- What you are asked to do
Please copy the data exactly as it stands, minus the images.

- Supplied information

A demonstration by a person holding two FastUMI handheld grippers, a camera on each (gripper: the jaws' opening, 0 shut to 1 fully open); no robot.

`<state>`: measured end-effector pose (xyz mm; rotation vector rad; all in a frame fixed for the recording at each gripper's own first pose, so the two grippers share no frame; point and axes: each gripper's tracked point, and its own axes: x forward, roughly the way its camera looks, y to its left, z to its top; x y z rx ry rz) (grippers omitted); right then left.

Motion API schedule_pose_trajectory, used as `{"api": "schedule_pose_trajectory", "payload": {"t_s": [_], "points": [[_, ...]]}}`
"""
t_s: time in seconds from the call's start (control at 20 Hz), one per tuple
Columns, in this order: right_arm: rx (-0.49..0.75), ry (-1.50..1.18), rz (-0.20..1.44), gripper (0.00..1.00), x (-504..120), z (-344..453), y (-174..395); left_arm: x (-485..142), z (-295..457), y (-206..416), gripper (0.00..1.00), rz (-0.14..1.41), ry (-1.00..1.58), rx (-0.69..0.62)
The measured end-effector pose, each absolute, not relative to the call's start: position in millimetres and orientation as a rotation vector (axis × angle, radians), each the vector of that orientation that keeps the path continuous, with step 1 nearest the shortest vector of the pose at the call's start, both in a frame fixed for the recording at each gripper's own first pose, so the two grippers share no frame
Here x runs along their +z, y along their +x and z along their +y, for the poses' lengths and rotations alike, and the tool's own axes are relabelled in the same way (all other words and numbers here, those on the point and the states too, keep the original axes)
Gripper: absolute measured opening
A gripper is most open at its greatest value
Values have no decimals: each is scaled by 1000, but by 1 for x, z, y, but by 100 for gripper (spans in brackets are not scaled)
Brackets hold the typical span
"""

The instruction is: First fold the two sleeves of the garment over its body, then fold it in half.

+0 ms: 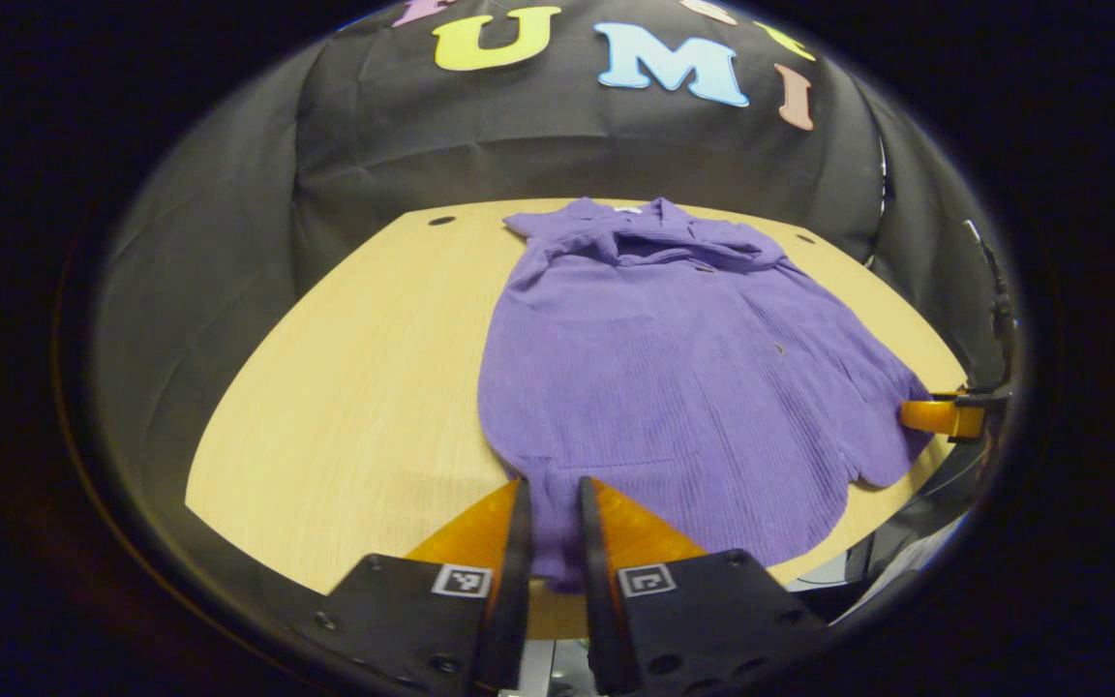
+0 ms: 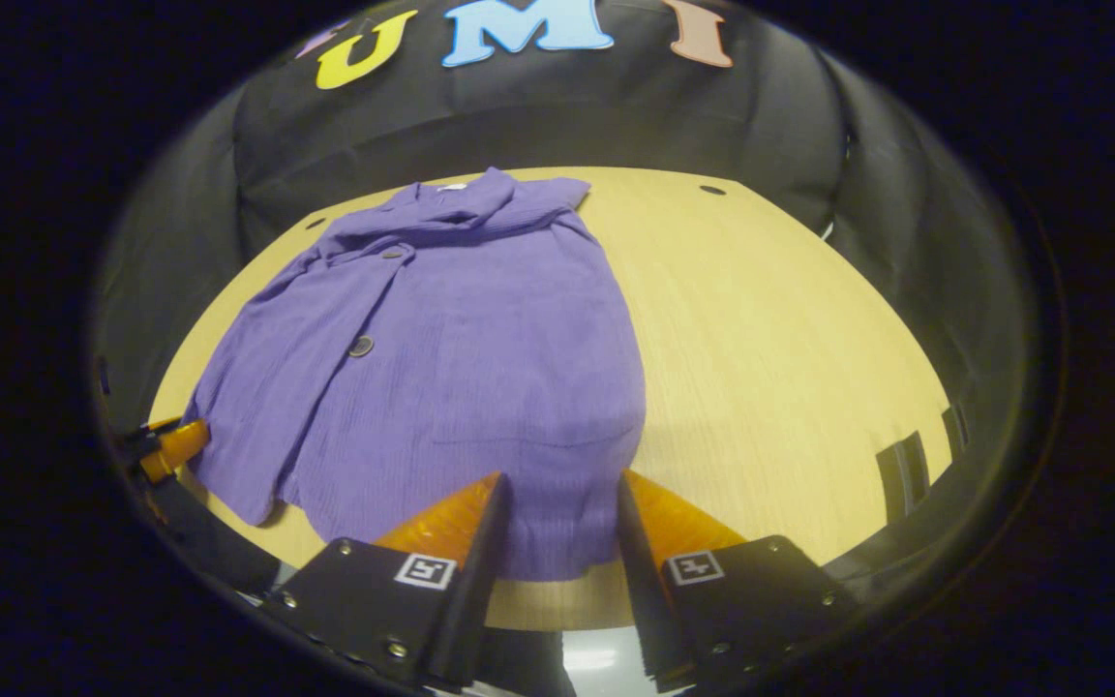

- Answer to the exercise
A demonstration by a person holding two FastUMI handheld grippers, a camera on each (gripper: the jaws' opening, 0 shut to 1 fully open); no robot.

`<state>`: measured end-effector pose (xyz mm; rotation vector rad; all in a frame fixed for the recording at each gripper's own first pose, so the two grippers share no frame; point and axes: each gripper's tracked point, and its own axes: x forward, roughly the way its camera looks, y to its left, z to its top; x y z rx ry rz) (grippers omitted); right then left.

Motion API schedule_pose_trajectory, used as `{"api": "schedule_pose_trajectory", "payload": {"t_s": [_], "points": [[_, ...]]}}`
"""
t_s: time in seconds from the call's start (control at 20 Hz), one per tuple
Columns, in this order: right_arm: rx (-0.49..0.75), ry (-1.50..1.18), rz (-0.20..1.44), gripper (0.00..1.00), x (-504..120), z (-344..453), y (-174..395); left_arm: x (-485..142), z (-295..457), y (-206..416), gripper (0.00..1.00), rz (-0.14..1.41), ry (-1.00..1.58), rx (-0.69..0.62)
The measured end-effector pose, each absolute, not relative to the call's start: position in millimetres and orientation as a rotation vector (axis × angle, radians), each the vector of that orientation that keeps the path continuous, with step 1 nearest the shortest vector of the pose at the call's start, both in a frame fixed for the recording at each gripper's own first pose, so the two grippers share no frame
Here x runs along their +z, y along their +x and z along their +y, for the poses' lengths and rotations alike, and the tool's own axes are relabelled in the same way (all other words and numbers here, those on the point and the states too, keep the original axes)
Gripper: absolute measured opening
A gripper is most open at its greatest value
Values have no decimals: each is scaled by 1000, but by 1 for x, z, y, but by 100 for gripper (spans in brackets are not scaled)
Brackets hold the typical span
"""

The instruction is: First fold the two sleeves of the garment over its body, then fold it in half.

+0 ms: 
+0 ms: 

No further answer will be given.